Evaluating donated books for possible inclusion in the collection takes hours of staff time. Even if you are donating recent usable books, many many people use library donations as a way to purge all the useless crap from their houses - books with pages missing, books with food spills or mold or mildew (which need to be kept FAR away from other books), PASCAL programming books, VHS tapes of bootlegged HBO movies, etc. With no staff time available to evaluate donations, it’s often best to refuse them altogether.
Organizing book sales takes human effort. A library without staff hours to devote to the activity, or without a decent Friends organization to take over the work, may not the ability to organize a fundraising book sale.
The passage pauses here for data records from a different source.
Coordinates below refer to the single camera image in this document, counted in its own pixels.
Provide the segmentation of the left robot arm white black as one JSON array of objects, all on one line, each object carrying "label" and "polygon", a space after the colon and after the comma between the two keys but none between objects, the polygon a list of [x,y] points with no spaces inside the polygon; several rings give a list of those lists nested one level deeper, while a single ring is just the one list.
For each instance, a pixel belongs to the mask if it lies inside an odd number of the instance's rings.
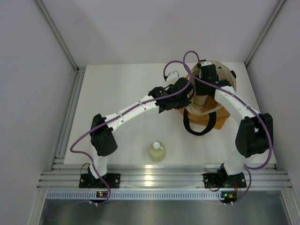
[{"label": "left robot arm white black", "polygon": [[116,151],[117,136],[121,131],[148,116],[188,106],[188,94],[193,88],[191,81],[181,77],[166,88],[155,87],[141,100],[119,112],[105,117],[94,116],[91,129],[97,129],[90,133],[93,161],[88,169],[91,184],[98,188],[105,184],[108,156]]}]

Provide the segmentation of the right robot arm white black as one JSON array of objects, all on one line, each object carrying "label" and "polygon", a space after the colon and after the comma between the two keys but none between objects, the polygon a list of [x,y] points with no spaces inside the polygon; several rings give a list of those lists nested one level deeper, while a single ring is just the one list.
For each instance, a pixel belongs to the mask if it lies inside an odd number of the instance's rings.
[{"label": "right robot arm white black", "polygon": [[242,179],[244,169],[254,169],[247,163],[258,155],[268,152],[265,163],[257,169],[269,162],[273,147],[273,118],[268,113],[262,114],[253,109],[238,96],[234,74],[229,72],[228,78],[222,78],[218,73],[225,66],[218,66],[212,61],[202,61],[197,66],[199,73],[194,76],[196,94],[214,99],[239,126],[235,138],[236,149],[217,170],[220,185],[230,187]]}]

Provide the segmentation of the tan canvas tote bag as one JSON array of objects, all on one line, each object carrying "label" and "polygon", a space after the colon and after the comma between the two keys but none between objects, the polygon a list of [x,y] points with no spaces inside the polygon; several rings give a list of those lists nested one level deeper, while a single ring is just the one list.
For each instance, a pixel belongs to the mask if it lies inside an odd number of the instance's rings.
[{"label": "tan canvas tote bag", "polygon": [[236,74],[224,64],[217,61],[210,61],[212,65],[201,67],[197,63],[191,72],[194,75],[191,83],[194,89],[189,93],[190,104],[179,109],[183,114],[183,124],[185,129],[196,136],[202,136],[210,132],[213,128],[221,129],[230,113],[210,95],[207,96],[203,107],[193,106],[193,96],[196,96],[195,80],[200,78],[205,82],[218,87],[223,85],[232,86],[236,90]]}]

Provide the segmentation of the beige cap cream bottle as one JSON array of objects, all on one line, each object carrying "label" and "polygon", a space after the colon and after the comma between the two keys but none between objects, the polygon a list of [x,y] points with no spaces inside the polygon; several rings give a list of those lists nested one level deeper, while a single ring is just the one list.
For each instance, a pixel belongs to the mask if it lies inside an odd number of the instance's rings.
[{"label": "beige cap cream bottle", "polygon": [[193,106],[194,107],[203,107],[205,105],[207,95],[205,96],[193,96]]}]

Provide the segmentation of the green pump bottle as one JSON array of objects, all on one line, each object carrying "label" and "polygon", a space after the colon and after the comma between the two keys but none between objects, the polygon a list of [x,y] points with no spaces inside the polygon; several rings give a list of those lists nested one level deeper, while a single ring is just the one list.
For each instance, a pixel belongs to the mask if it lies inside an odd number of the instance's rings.
[{"label": "green pump bottle", "polygon": [[149,146],[148,153],[152,162],[160,163],[165,158],[165,146],[161,142],[155,141]]}]
Coming back to #1 - the useless crap that a lot of people donate has to be discarded, which may cost the library money. Goodwill and Salvation Army deal with this all the time. Some of their valuable funds have to go to paying to have the crap hauled away.
Some people get really offended when their donated items don’t end up in the collection. Sometimes it’s better to just not take anything at all.
I would like to take a moment to thank my local library, which has recently started emailing me notices warning me that my books are about to become overdue. I can usually renew them online quickly. Those two things together are wonderful.
I love my library!
Right now, though, I had to start a series at book 2 because they didn’t have book 1.
A few months ago I was reading a series and they were missing one somewhere in the middle. I had the funds available at the time so I purchased the missing book and after I read it I donated it to the library. What was I gonna do with book 4, ya know?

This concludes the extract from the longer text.